Senate committee hears competing views on SB 5,609 to require cultural‑resource review for SEPA categorical exemptions

Senate Environment, Energy, and Technology Committee · January 27, 2026

Loading...

AI-Generated Content: All content on this page was generated by AI to highlight key points from the meeting. For complete details and context, we recommend watching the full video. so we can fix them.

Summary

Supporters, including tribal leaders and local planners, praised SB 5,609 for protecting irreplaceable cultural sites and encouraging early consultation; builders, counties and developers warned it could delay housing, increase costs and create legal uncertainty without statutory guardrails and phased implementation.

A Washington State Senate committee heard public testimony Jan. 30 on Senate Bill 5,609, a proposed substitute that would require cultural‑resource review when projects proceed under certain SEPA categorical exemptions, committee staff said.

The measure, as described by Alicia Kinney Clawson, staff to the committee, would expand the role of the Department of Archaeology and Historic Preservation (DAHP) to develop minimum standards and would condition the use of certain categorical exemptions on adoption of local ordinances or cultural resource management plans meeting DAHP standards. Clawson told the committee that the substitute narrows earlier language and that a fiscal note exists for the underlying bill, with ongoing costs to both the Department of Ecology and DAHP.

Tribal leaders and preservation officials urged lawmakers to pass the bill. "This bill helps protect places that hold meaning for tribal members for generations," Senator Claudia Kaufman, the bill sponsor, told the committee, saying the bill is about "respect for the land" and does not aim to stop development. Michael Moran, testifying for a Confederated tribe, recounted historic examples of disturbance and said early cultural review provides regulatory certainty. Jared Michael Erickson, an elected tribal chairman, said the legislation offers two compliance pathways — SEPA standard provisions or a statutory path tied to data‑sharing agreements and approved local ordinances — and urged support.

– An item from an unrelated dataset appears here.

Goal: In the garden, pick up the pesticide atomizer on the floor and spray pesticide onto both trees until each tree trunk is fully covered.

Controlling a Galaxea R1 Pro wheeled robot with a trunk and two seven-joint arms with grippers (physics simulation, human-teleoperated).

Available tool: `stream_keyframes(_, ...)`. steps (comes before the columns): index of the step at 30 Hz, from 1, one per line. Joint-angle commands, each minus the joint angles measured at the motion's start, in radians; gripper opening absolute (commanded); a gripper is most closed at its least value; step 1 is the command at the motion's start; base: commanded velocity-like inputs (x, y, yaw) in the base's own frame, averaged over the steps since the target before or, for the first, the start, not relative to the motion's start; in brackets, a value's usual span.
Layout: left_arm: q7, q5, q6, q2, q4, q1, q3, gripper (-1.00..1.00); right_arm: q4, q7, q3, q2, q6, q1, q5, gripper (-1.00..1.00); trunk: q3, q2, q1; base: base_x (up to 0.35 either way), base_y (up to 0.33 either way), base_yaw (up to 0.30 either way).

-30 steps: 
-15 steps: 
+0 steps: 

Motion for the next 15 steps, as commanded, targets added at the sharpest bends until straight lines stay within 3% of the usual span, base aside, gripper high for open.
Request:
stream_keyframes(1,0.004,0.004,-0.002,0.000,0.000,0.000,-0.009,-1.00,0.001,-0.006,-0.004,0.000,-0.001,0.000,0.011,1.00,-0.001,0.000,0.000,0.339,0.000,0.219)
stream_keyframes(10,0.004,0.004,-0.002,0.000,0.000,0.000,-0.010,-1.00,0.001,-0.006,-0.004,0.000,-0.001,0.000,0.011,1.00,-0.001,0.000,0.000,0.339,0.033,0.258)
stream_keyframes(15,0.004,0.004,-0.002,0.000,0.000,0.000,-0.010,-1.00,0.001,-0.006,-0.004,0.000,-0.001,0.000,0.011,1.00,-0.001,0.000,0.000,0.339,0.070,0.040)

Local governments and preservation officers described workable local models. Kimberly Dietz, Redmond's principal planner and historic preservation officer, said Redmond adopted a cultural resource management plan after a damaging discovery and estimated that an initial survey and formal review can be completed in roughly 60 days when coordinated with tribes and state reviewers. "Early screening and early consultation work avoid damage to irreplaceable cultural resources," Dietz said.

Builders, county planners and industry associations opposed the substitute in its current form. Scott Hazelgrove of the Master Builders said the bill would move review back to the individual project level "— we're talking about every single family home" — potentially subjecting many low‑impact projects to full cultural review, with unclear timelines for tribal response. County planning directors asked for statutory guardrails, minimum elements for model ordinances and a phased implementation tied to model ordinance development to avoid conflicts with the Growth Management Act and statewide housing goals.

Speakers on both sides suggested practical improvements: risk maps to flag high‑probability areas, pre‑application meetings, clearer statutory thresholds for DAHP model ordinances, and funding and time for jurisdictions to implement local systems.

The committee closed the public hearing after a large number of sign‑ins: staff reported 15 pro, 266 con and 0 others (281 total). The committee did not take a vote during the hearing; next steps, if any, were not announced at adjournment.

The hearing record includes testimony from tribal leaders, local planners, county representatives, building industry groups and developers who urged differing fixes — from statewide standards and funding to phased implementation and improved data‑sharing — before imposing new, project‑level requirements.